======== Information shown ========

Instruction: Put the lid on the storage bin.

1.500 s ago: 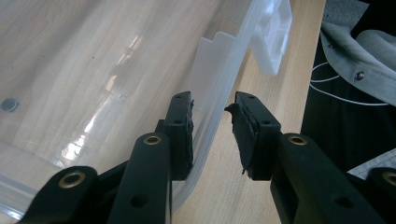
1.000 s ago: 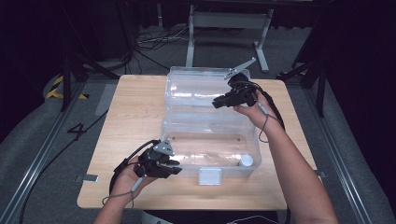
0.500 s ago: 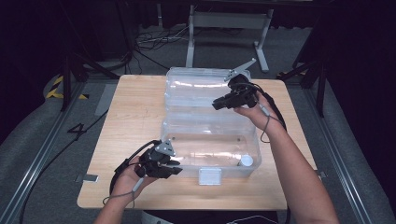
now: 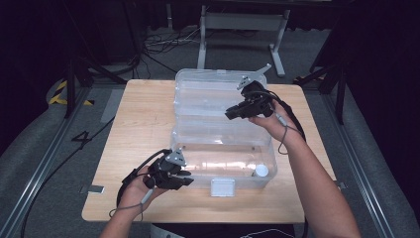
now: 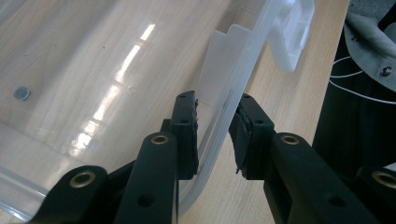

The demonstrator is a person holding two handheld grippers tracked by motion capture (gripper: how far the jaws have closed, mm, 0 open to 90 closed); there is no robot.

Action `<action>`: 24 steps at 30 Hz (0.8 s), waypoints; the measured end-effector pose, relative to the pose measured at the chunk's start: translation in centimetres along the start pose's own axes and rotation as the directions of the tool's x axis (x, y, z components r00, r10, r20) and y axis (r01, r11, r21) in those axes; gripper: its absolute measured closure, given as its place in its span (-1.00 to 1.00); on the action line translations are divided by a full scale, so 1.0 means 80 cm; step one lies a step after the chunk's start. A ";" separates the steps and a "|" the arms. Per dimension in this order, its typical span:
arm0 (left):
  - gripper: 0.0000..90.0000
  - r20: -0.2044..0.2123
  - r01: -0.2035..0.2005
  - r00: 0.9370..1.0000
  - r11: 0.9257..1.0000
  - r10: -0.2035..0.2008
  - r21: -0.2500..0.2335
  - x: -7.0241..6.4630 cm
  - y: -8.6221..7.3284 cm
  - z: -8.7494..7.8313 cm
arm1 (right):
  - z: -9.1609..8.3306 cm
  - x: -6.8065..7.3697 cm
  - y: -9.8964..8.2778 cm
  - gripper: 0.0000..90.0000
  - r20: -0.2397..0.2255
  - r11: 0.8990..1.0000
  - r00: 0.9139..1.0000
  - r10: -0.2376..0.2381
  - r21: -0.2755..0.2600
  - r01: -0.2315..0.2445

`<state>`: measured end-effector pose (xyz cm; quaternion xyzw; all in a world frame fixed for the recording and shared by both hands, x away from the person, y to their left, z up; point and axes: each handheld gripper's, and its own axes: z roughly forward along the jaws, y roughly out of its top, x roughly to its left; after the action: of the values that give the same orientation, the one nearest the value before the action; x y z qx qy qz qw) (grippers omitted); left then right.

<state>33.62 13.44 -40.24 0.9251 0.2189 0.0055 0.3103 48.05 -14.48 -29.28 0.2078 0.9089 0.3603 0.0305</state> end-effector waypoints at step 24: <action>0.61 0.002 0.003 1.000 1.000 -0.003 0.000 0.000 0.000 0.000 | -0.010 0.023 -0.006 0.81 -0.002 0.999 1.000 -0.029 0.014 0.029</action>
<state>33.63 13.44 -40.27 0.9248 0.2199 0.0042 0.3106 46.06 -14.54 -28.85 0.1945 0.9143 0.3537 0.0333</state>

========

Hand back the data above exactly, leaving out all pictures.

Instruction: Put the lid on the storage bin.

1.500 s ago: 
1.000 s ago: 
0.500 s ago: 
now: 
now: 

The demonstrator is a person holding two handheld grippers tracked by motion capture (gripper: how far the jaws have closed, mm, 0 open to 90 closed); there is no robot.

Action `<action>`: 24 steps at 30 Hz (0.8 s), waypoints; the measured end-effector pose, relative to the pose measured at the chunk's start: translation in centimetres along the start pose's own axes and rotation as the directions of the tool's x axis (x, y, z components r00, r10, r20) and y axis (r01, r11, r21) in those axes; gripper: its absolute measured closure, given as its place in its span (-1.00 to 1.00); on the action line translations are divided by a full scale, so 1.0 means 80 cm; step one lies a step after the chunk's start. A ";" separates the steps and a "|" the arms. Per dimension in this order, its typical span:
arm0 (left):
  - gripper: 0.0000..90.0000
  - r20: -0.2044..0.2123
  - r01: -0.2035..0.2005
  - r00: 0.9370..1.0000
  - r11: 0.9257..1.0000
  - r10: -0.2035..0.2008
  - r21: -0.2500..0.2335
  - x: -7.0241..6.4630 cm
  - y: -8.6221..7.3284 cm
  - z: -8.7494..7.8313 cm
arm1 (right):
  - z: -9.1609..8.3306 cm
  - x: -6.8065..7.3697 cm
  - y: -9.8964..8.2778 cm
  - gripper: 0.0000..90.0000
  - r20: -0.2397..0.2255
  - r11: 0.8990..1.0000
  - r00: 0.9139..1.0000
  - r10: -0.2376..0.2381
  - r21: -0.2755..0.2600
  - r01: -0.2315..0.2445

`<state>`: measured end-effector pose (xyz cm; quaternion xyzw; all in a world frame fixed for the recording and shared by both hands, x away from the person, y to their left, z up; point and axes: each handheld gripper's, and its own axes: z roughly forward along the jaws, y roughly out of its top, x roughly to its left; after the action: of the values that give the same orientation, the one nearest the value before the action; x y z qx qy qz qw) (grippers omitted); left then right.

<state>33.62 13.44 -40.24 0.9251 0.2189 0.0055 0.3103 48.05 -14.48 -29.28 0.2078 0.9089 0.3603 0.0305</state> end-effector waypoints at step 24: <action>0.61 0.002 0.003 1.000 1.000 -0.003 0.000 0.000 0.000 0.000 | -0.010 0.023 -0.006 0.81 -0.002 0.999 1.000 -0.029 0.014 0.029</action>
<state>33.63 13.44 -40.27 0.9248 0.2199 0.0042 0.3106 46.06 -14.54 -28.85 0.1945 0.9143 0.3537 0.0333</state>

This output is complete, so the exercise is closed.